* [What you will do]:
Every record is to be duplicated exactly as it reads, without its images.

Saved entries
# # # # #

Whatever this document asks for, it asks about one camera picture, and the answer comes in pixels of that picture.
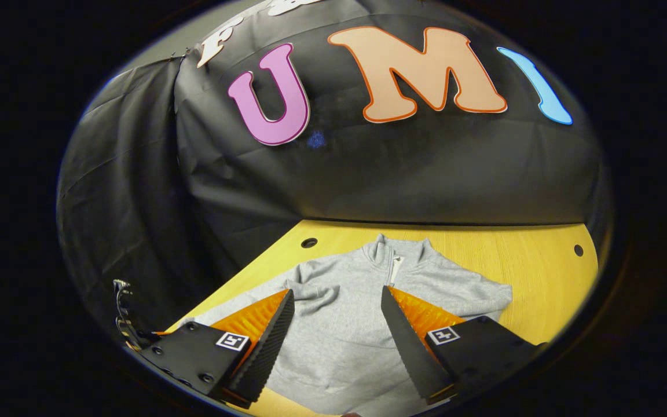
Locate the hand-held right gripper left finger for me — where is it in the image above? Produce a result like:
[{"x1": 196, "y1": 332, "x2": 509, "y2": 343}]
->
[{"x1": 139, "y1": 288, "x2": 297, "y2": 407}]

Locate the grey zip-neck sweatshirt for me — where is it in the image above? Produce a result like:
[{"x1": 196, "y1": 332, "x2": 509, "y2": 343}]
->
[{"x1": 185, "y1": 233, "x2": 514, "y2": 417}]

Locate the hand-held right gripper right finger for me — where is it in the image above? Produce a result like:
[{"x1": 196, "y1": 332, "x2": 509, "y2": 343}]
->
[{"x1": 380, "y1": 284, "x2": 546, "y2": 405}]

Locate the black backdrop cloth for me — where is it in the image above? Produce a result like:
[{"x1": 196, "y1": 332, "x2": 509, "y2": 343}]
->
[{"x1": 55, "y1": 0, "x2": 613, "y2": 351}]

# # # # #

* [Result]:
Whatever this document asks for, it asks about one camera picture, and the answer comes in pixels of that picture.
Locate the hand-held right gripper left finger for me — where is it in the image above? Produce a result like:
[{"x1": 196, "y1": 332, "x2": 509, "y2": 343}]
->
[{"x1": 139, "y1": 288, "x2": 297, "y2": 407}]

Locate the grey zip-neck sweatshirt for me — where is it in the image above? Produce a result like:
[{"x1": 196, "y1": 332, "x2": 509, "y2": 343}]
->
[{"x1": 185, "y1": 233, "x2": 514, "y2": 417}]

Locate the hand-held right gripper right finger for me — where is it in the image above? Produce a result like:
[{"x1": 196, "y1": 332, "x2": 509, "y2": 343}]
->
[{"x1": 380, "y1": 284, "x2": 546, "y2": 405}]

Locate the black backdrop cloth for me — where is it in the image above? Produce a result like:
[{"x1": 196, "y1": 332, "x2": 509, "y2": 343}]
->
[{"x1": 55, "y1": 0, "x2": 613, "y2": 351}]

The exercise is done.